__Your assignment__: Repeat each line of the material below without change.

__Given information__:
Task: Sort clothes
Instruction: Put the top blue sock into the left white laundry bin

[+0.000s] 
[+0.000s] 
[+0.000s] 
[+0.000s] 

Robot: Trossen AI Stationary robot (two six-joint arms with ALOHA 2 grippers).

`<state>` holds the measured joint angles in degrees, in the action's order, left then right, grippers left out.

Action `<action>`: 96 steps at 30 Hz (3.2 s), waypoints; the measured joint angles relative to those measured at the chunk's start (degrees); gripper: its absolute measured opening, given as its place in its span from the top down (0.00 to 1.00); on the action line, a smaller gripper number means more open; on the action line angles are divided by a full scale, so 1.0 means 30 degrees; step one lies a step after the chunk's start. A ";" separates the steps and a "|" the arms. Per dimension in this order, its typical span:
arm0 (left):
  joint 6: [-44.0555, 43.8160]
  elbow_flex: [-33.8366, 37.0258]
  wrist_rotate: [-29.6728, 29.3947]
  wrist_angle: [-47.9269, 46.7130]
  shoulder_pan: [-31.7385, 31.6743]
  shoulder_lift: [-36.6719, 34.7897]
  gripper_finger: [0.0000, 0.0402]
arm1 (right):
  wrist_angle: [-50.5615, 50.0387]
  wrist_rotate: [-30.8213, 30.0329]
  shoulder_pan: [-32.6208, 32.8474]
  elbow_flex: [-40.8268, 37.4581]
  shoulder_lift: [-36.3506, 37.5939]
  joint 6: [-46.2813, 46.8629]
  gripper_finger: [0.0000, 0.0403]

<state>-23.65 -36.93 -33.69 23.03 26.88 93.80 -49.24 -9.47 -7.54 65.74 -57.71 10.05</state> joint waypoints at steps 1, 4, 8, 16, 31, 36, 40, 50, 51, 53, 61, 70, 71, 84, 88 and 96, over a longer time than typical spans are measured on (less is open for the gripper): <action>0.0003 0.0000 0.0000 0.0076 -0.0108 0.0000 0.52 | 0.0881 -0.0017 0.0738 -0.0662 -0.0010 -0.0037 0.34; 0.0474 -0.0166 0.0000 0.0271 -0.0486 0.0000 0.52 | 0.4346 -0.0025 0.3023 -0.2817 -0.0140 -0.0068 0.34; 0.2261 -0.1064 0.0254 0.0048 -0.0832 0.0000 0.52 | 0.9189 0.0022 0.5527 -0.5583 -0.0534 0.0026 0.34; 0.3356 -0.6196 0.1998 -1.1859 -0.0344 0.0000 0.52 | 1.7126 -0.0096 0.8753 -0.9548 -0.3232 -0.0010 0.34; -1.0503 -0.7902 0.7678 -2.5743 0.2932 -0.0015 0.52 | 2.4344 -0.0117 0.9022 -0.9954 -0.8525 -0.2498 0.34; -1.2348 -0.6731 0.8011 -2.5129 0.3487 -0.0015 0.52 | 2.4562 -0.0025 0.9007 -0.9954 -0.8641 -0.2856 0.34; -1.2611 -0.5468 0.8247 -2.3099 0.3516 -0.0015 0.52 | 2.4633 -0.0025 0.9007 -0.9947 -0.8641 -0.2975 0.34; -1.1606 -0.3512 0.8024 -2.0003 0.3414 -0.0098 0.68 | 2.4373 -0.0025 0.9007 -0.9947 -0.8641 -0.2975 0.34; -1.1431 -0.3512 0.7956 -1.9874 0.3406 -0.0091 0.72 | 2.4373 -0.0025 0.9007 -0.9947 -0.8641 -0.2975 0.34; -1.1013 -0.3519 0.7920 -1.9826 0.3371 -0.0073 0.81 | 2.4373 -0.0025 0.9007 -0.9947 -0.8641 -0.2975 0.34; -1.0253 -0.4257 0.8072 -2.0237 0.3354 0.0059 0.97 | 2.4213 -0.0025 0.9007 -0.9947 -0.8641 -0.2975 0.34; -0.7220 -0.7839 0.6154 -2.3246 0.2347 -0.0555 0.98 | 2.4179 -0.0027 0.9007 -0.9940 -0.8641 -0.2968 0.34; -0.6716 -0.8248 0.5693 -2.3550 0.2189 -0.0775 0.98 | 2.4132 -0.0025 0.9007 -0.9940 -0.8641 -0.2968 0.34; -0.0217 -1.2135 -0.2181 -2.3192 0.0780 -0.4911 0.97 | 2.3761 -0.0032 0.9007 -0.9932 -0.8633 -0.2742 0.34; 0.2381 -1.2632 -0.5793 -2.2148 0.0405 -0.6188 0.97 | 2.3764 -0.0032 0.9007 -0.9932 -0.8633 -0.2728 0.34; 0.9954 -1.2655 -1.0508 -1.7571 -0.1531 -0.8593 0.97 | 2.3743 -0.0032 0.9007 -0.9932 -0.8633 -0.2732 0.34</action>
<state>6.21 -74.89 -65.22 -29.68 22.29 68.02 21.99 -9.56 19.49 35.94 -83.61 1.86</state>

__Result below__:
Task: Sort clothes
Instruction: Put the top blue sock into the left white laundry bin

[+0.000s] 
[+0.000s] 
[+0.000s] 
[+0.000s] 

Robot: Trossen AI Stationary robot (two six-joint arms with ALOHA 2 grippers).

`<state>` holds the measured joint angles in degrees, in the action's order, left then right, grippers left out.

Action `<action>`: 96 steps at 30 Hz (3.2 s), waypoints; the measured joint angles relative to those measured at the chunk's start (degrees); gripper: its absolute measured opening, given as its place in its span from the top down (0.00 to 1.00); on the action line, a smaller gripper number means more open; on the action line angles are divided by a full scale, so 1.0 means 30 degrees; step one lies a step after the chunk's start. A ";" separates the steps and a "|" the arms. Per dimension in this order, its typical span:
arm0 (left):
  joint 6: [-44.0555, 43.8160]
  elbow_flex: [-33.8366, 37.0258]
  wrist_rotate: [-29.6728, 29.3947]
  wrist_angle: [-47.9269, 46.7130]
  shoulder_pan: [-31.7385, 31.6743]
  shoulder_lift: [-36.6719, 34.7897]
  gripper_finger: [0.0000, 0.0402]
arm1 (right):
  wrist_angle: [-50.5615, 50.0387]
  wrist_rotate: [-30.8213, 30.0329]
  shoulder_pan: [-32.6208, 32.8474]
  elbow_flex: [-40.8268, 37.4581]
  shoulder_lift: [-36.3506, 37.5939]
  joint 6: [-46.2813, 46.8629]
  gripper_finger: [0.0000, 0.0403]

<state>-23.65 -36.93 -33.69 23.03 26.88 93.80 -49.24 -9.47 -7.54 65.74 -57.71 10.05</state> joint waypoints at steps 1, 4, 8, 16, 31, 36, 40, 50, 51, 53, 61, 70, 71, 84, 88 and 96, over a longer time than typical spans are measured on (less is open for the gripper): <action>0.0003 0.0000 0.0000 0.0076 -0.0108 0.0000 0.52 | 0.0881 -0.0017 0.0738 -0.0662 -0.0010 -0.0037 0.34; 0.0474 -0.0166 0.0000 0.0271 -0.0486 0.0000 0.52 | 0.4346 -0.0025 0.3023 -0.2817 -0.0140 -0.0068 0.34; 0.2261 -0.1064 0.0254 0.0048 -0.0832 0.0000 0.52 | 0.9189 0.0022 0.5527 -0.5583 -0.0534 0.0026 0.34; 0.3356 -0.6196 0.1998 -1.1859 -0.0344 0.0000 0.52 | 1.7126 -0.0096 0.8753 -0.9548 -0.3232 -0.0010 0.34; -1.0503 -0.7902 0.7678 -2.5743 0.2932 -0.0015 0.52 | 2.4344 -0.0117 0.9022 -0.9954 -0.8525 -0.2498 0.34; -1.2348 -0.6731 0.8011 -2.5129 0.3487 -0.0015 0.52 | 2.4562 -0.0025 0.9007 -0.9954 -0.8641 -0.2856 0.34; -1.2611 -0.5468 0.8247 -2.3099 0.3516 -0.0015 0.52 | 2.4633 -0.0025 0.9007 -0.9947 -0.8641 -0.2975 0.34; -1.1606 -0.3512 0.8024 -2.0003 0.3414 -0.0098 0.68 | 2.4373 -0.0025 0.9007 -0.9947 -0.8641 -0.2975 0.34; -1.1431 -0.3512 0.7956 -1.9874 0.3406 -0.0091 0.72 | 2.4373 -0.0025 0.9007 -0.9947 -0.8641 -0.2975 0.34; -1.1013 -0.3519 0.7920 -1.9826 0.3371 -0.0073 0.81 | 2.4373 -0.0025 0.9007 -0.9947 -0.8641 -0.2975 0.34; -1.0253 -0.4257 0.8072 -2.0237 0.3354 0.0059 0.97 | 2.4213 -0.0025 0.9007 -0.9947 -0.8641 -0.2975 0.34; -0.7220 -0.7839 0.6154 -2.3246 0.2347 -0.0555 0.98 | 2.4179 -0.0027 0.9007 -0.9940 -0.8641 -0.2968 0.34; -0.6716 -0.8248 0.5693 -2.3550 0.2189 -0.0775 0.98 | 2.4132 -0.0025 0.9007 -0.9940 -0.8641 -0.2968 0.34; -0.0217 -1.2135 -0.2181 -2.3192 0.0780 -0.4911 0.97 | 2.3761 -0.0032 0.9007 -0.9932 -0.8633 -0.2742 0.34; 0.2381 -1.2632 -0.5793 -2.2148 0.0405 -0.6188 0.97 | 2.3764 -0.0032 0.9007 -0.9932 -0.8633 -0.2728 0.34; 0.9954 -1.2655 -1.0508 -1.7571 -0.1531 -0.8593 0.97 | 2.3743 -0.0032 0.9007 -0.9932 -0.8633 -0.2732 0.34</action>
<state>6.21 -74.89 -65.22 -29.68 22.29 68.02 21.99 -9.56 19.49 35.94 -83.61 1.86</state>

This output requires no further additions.